Transcribe the full listing so that each line reads as it does in the original.

Provided material —

+++

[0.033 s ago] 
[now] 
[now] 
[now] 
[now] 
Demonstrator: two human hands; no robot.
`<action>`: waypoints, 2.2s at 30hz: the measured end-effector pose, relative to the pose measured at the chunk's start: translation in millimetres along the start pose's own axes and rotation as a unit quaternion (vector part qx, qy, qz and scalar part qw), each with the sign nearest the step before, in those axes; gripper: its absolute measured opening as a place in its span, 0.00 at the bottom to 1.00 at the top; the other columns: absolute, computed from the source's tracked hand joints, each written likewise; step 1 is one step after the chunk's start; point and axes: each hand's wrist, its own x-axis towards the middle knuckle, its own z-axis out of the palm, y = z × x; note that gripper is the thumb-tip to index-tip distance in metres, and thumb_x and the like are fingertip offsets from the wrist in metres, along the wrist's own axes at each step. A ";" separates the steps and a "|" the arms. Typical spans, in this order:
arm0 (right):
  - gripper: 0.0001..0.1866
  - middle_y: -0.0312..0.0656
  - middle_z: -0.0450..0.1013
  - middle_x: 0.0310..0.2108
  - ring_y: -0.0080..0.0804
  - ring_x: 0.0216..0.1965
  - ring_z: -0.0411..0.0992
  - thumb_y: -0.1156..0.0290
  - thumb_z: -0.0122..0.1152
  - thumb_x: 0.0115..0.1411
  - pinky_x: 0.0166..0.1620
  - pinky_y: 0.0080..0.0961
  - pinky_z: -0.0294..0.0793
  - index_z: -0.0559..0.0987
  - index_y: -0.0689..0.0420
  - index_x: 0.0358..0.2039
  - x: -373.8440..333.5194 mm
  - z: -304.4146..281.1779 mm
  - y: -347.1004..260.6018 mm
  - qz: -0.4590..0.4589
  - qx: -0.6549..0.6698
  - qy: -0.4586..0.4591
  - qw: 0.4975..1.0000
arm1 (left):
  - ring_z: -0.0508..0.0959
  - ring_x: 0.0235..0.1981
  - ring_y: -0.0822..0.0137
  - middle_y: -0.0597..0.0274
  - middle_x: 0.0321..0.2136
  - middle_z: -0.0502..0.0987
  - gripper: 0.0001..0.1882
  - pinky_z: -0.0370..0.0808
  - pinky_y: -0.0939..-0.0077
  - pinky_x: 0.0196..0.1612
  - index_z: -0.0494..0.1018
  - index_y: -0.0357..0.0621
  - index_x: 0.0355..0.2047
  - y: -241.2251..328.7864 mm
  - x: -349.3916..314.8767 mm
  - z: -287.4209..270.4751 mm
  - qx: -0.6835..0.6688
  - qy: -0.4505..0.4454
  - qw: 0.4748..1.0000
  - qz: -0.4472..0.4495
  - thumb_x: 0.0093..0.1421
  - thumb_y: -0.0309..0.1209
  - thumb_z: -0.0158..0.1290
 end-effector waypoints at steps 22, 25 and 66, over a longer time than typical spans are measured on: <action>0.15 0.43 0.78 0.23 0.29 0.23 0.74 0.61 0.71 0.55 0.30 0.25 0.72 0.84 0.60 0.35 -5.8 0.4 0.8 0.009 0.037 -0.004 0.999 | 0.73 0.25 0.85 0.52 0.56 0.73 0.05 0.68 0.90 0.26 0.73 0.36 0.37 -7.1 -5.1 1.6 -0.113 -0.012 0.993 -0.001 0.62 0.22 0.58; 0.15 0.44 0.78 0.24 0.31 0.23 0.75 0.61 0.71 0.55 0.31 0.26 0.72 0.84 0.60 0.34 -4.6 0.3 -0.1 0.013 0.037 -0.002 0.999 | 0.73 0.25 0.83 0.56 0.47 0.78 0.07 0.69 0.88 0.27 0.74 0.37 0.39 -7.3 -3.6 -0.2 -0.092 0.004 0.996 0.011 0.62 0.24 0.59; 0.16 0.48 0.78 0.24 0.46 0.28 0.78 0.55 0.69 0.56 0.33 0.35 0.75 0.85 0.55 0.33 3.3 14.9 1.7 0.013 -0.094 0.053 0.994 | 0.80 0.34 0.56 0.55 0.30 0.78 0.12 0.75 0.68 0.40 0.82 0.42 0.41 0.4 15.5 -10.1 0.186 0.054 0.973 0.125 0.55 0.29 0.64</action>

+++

Answer space —
[0.033 s ago] 
[now] 
[now] 
[now] 
[now] 
Demonstrator: two human hands; no robot.
`<action>`: waypoints, 2.2s at 30hz: the measured end-effector pose, relative to the pose measured at the chunk's start: translation in millimetres along the start pose's own axes and rotation as a unit quaternion (vector part qx, qy, qz and scalar part qw), each with the sign nearest the step before, in those axes; gripper: its absolute measured opening as a place in its span, 0.00 at the bottom to 1.00 at the top; the other columns: absolute, computed from the source's tracked hand joints, each written likewise; step 1 is one step after the chunk's start; point and axes: each hand's wrist, its own x-axis towards the middle knuckle, its own z-axis out of the palm, y = z × x; note that gripper is the thumb-tip to index-tip distance in metres, and thumb_x and the like are fingertip offsets from the wrist in metres, along the wrist's own axes at each step. A ";" separates the steps and a "|" the arms. Typical spans, in this order:
arm0 (right):
  - gripper: 0.0001..0.1866
  - middle_y: -0.0312..0.0656
  - middle_z: -0.0450..0.1013
  - middle_x: 0.0310..0.2108
  - ring_y: -0.0080..0.0804
  - ring_x: 0.0216..0.1965
  - ring_z: -0.0411..0.0992
  - thumb_y: -0.1156..0.0290
  - thumb_z: -0.0122..0.1152
  - thumb_x: 0.0115..0.1411
  - pinky_x: 0.0166..0.1620
  - pinky_y: 0.0080..0.0961
  - pinky_z: -0.0294..0.0793
  - index_z: -0.0559..0.0987
  - index_y: -0.0689..0.0420
  - index_x: 0.0358..0.2039
  - x: -373.8440..333.5194 mm
  - z: -304.4146..281.1779 mm
  - y: -347.1004..260.6018 mm
  - qz: -0.4590..0.4589
  - qx: -0.6549..0.6698
  - qy: -0.4586..0.4591
  - qw: 0.4975..1.0000
arm1 (left):
  - ring_z: -0.0508..0.0959
  - ring_x: 0.0235..0.1981
  - ring_y: -0.0822..0.0137
  - middle_y: -0.0597..0.0274
  - middle_x: 0.0321..0.2136
  - middle_z: -0.0502..0.0987
  - gripper: 0.0001..0.1882
  - pinky_z: -0.0370..0.0808
  - pinky_y: -0.0939..-0.0077
  - pinky_x: 0.0196..0.1612
  - index_z: -0.0494..0.1018
  - index_y: -0.0357..0.0621
  - index_x: 0.0355..0.2047
  - y: -241.2251..328.7864 mm
  - x: -349.3916..314.8767 mm
  - z: -287.4209..270.4751 mm
  - qx: -0.6835..0.6688
  - qy: -0.4505..0.4454
  - qw: 0.4748..1.0000
  - qz: -0.4472..0.4495
  - thumb_x: 0.0093..0.1421
  - thumb_y: -0.0309..0.1209
  - thumb_z: -0.0158..0.1290
 end-effector waypoints at steps 22, 25 and 66, over a longer time than typical spans are measured on: <action>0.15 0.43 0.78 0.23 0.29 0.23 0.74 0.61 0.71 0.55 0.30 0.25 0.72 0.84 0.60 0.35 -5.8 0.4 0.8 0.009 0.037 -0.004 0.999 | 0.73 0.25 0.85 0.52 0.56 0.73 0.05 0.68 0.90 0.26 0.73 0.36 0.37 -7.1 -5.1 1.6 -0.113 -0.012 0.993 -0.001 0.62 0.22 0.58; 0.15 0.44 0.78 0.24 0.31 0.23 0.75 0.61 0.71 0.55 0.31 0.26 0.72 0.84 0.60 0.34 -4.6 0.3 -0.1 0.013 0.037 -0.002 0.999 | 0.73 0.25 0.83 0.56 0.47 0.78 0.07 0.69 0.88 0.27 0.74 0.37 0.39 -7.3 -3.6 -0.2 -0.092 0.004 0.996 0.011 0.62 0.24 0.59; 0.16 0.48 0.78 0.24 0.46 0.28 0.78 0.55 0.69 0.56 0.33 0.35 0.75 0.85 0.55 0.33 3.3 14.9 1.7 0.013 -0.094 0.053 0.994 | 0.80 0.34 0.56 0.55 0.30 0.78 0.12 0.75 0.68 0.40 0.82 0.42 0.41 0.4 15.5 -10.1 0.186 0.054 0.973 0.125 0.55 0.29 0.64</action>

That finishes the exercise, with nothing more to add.